La fe en un ser superior
Cuando entró al Seminario Pontificio Mayor de Santiago, en 1984, su familia no entendió mucho su decisión. “Vengo de una familia de inmigrantes, de trabajo, profesionales, empeñosos. Muy preocupados de sus hijos. No entendían mucho lo que pasaba. Para mi papá era una pérdida de tiempo, una cosa completamente fuera de lugar”, relata.
Ya desde la época del colegio tenía dos grandes inquietudes: la justicia social y la pregunta por la existencia y el ser. Buscaba respuestas en los libros porque era buen lector.
—Curiosamente, encontré en algunos autores una semejanza y han sido personas recurrentes en mi vida por esta… cómo explicar, esta búsqueda de nunca acabar de encontrarle sentido a las cosas, a las personas.
—¿Esa es una búsqueda espiritual?
–Absolutamente. O sea, terminas en el nihilismo más absoluto o haces referencia a un ser superior al que acoges. Y yo creo que no hay otra figura capaz de responder a las inquietudes más profundas del ser humano que Jesucristo. Otra cosa es que uno lo comprenda a cabalidad. Pero como propuesta, sin lugar a dudas que es insuperable.
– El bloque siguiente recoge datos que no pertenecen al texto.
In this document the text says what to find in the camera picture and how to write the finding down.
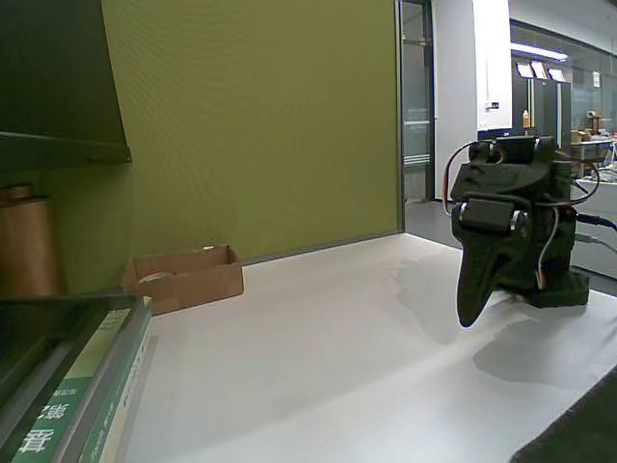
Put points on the copper brown cylindrical bottle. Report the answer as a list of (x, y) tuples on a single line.
[(29, 246)]

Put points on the green book with white characters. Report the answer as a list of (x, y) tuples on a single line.
[(72, 381)]

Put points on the dark green shelf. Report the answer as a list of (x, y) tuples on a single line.
[(53, 72)]

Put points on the grey glass door frame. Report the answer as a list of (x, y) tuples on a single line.
[(414, 96)]

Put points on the small wall switch panel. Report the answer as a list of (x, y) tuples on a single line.
[(492, 104)]

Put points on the white paper notice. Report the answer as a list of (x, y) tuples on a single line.
[(597, 79)]

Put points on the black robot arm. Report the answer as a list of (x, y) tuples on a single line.
[(554, 251)]

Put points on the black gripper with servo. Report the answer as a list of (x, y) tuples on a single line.
[(485, 216)]

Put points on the framed white plaque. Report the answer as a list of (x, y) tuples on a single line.
[(556, 75), (539, 70), (523, 70)]

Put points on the brown cardboard box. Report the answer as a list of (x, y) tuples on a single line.
[(202, 284)]

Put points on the long ceiling light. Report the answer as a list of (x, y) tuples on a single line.
[(540, 51)]

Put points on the green spine white book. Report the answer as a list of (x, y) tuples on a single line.
[(120, 376)]

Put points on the red roll of tape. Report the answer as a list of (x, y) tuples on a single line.
[(156, 278)]

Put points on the black tall cabinet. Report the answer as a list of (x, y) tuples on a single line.
[(544, 106)]

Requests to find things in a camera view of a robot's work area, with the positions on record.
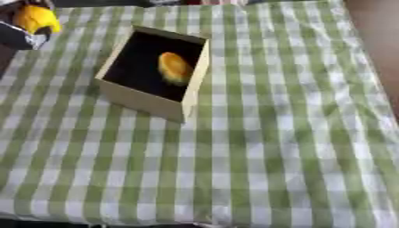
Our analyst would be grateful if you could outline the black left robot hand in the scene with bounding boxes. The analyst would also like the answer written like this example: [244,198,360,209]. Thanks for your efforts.
[0,0,58,37]

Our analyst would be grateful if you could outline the tan cardboard box black inside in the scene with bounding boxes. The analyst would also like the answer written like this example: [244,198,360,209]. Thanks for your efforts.
[94,25,212,124]

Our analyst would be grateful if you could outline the orange oval toy fruit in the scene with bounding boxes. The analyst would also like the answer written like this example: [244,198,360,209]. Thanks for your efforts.
[156,52,195,86]

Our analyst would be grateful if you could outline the yellow toy fruit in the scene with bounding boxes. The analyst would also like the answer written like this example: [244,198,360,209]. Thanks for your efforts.
[11,4,62,35]

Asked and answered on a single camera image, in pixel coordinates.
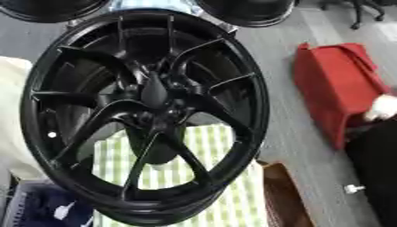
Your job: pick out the black round wheel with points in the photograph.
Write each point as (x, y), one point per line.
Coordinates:
(49, 9)
(248, 11)

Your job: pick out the black spoked wheel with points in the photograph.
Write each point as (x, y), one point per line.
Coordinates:
(77, 59)

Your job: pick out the brown cardboard box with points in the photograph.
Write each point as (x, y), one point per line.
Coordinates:
(283, 195)

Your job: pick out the red bag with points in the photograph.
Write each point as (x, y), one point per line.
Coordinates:
(331, 85)

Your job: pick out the person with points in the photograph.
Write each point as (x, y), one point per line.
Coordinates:
(374, 165)

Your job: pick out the blue plastic crate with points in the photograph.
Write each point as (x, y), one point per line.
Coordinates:
(39, 204)

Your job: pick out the person's hand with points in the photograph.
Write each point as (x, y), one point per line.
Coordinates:
(383, 108)

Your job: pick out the black office chair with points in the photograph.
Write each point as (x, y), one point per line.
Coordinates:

—¿Qué autores leía cuando estaba con todas esas inquietudes?
—Bueno, los libros del colegio fueron muy bien elegidos: Hermann Hesse, Franz Kafka. Después incursioné mucho en Sábato. La poesía de Pablo Neruda siempre me pareció muy sugerente, en Vicente Huidobro encontré a un gran poeta. Luego he ido salpicando, aunque ahora he derivado más en biografías. Por ejemplo, un libro que leí y me causó gran impresión es sobre la vida de Steve Jobs, el drama de su propia existencia y su anhelo de superación.
—Parece estar al día con la lectura. ¿Sigue siendo un buen lector?
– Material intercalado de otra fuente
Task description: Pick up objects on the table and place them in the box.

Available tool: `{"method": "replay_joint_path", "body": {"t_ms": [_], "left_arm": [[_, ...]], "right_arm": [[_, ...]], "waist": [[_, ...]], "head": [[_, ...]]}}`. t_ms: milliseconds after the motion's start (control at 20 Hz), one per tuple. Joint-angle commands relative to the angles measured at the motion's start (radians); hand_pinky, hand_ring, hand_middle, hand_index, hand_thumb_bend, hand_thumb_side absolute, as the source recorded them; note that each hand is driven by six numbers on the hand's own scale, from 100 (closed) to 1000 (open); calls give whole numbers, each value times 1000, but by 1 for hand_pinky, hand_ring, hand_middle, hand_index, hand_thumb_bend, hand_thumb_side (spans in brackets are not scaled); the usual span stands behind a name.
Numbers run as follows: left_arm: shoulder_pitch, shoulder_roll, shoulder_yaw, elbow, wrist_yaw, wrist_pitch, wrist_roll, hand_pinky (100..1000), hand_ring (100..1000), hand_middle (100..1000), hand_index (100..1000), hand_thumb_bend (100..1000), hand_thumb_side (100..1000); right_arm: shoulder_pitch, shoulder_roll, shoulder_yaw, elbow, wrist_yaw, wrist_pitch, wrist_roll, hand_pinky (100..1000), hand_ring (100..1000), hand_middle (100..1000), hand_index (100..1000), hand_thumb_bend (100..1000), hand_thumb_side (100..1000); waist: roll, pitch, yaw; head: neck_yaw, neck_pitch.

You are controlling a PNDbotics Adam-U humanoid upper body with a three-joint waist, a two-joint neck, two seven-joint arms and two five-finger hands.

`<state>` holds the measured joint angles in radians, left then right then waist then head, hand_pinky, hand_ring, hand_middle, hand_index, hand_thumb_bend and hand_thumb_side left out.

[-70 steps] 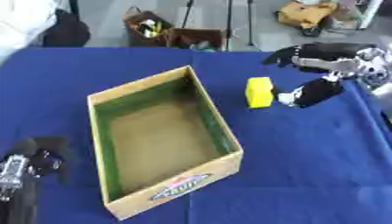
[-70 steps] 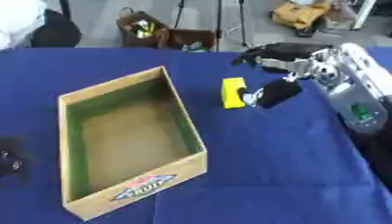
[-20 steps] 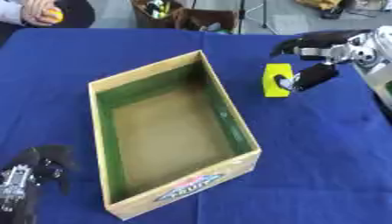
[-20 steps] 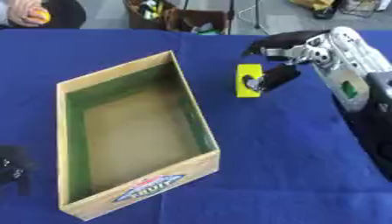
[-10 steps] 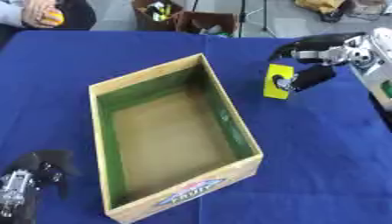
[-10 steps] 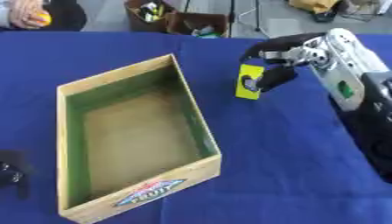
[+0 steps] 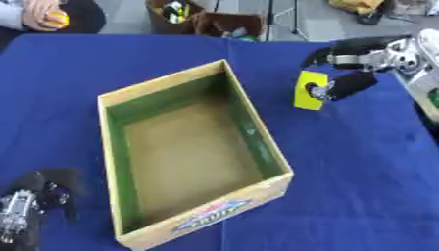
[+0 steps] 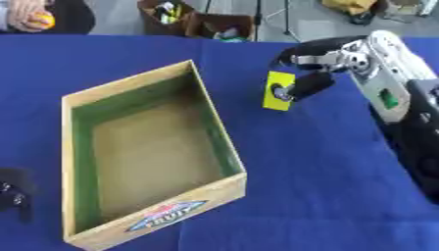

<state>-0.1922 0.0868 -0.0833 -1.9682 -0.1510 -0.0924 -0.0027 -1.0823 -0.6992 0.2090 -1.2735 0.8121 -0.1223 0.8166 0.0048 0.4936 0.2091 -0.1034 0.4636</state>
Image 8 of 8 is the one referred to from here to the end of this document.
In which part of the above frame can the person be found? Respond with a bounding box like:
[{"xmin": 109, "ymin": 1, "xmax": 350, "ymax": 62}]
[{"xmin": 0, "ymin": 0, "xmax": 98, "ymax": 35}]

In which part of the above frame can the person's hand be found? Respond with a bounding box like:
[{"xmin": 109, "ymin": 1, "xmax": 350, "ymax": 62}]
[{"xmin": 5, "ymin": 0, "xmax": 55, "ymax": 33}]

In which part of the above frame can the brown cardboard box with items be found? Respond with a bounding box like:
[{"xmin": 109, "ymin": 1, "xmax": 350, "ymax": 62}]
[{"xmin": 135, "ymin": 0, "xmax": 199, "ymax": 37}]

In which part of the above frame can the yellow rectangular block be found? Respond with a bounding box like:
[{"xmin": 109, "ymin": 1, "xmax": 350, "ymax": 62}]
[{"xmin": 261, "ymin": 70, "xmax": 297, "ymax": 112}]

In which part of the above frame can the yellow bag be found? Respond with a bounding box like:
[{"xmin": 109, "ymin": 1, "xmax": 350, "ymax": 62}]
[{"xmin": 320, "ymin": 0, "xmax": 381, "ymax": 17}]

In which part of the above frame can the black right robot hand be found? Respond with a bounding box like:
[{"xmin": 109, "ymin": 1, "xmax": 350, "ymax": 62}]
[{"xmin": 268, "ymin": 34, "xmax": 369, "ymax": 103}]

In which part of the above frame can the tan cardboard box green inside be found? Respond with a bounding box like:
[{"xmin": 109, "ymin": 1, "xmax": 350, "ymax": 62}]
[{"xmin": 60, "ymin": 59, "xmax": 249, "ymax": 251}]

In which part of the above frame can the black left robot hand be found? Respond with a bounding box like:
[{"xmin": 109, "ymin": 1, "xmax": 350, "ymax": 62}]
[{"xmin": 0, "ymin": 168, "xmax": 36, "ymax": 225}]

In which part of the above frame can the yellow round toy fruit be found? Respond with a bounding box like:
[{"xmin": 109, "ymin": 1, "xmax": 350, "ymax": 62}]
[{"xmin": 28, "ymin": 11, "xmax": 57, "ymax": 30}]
—Sí, ahora estoy más interesado en comprender lo que acontece. Hay un libro de un economista, Por qué fracasan los países, pienso que puede ayudar a entender el mundo en que estamos viviendo. Otro que me gustó harto es Ideas de perfil, de Carlos Peña, es una muy buena síntesis de la historia de la filosofía para comprender el hoy, un libro bien pedagógico. Y, por supuesto, los grandes teólogos: creo que Benedicto XVI es un teólogo de la primera línea, con una gran defensa de la razón humana para comprender el hoy. También me suscitan mucha simpatía Santo Tomás y la obra de Aristóteles, que es un clásico. Entonces, bueno, de una formación más bien cartesiana del colegio y la universidad he derivado a tratar de comprender el alma humana y, claro, por supuesto, La Biblia es el libro por excelencia.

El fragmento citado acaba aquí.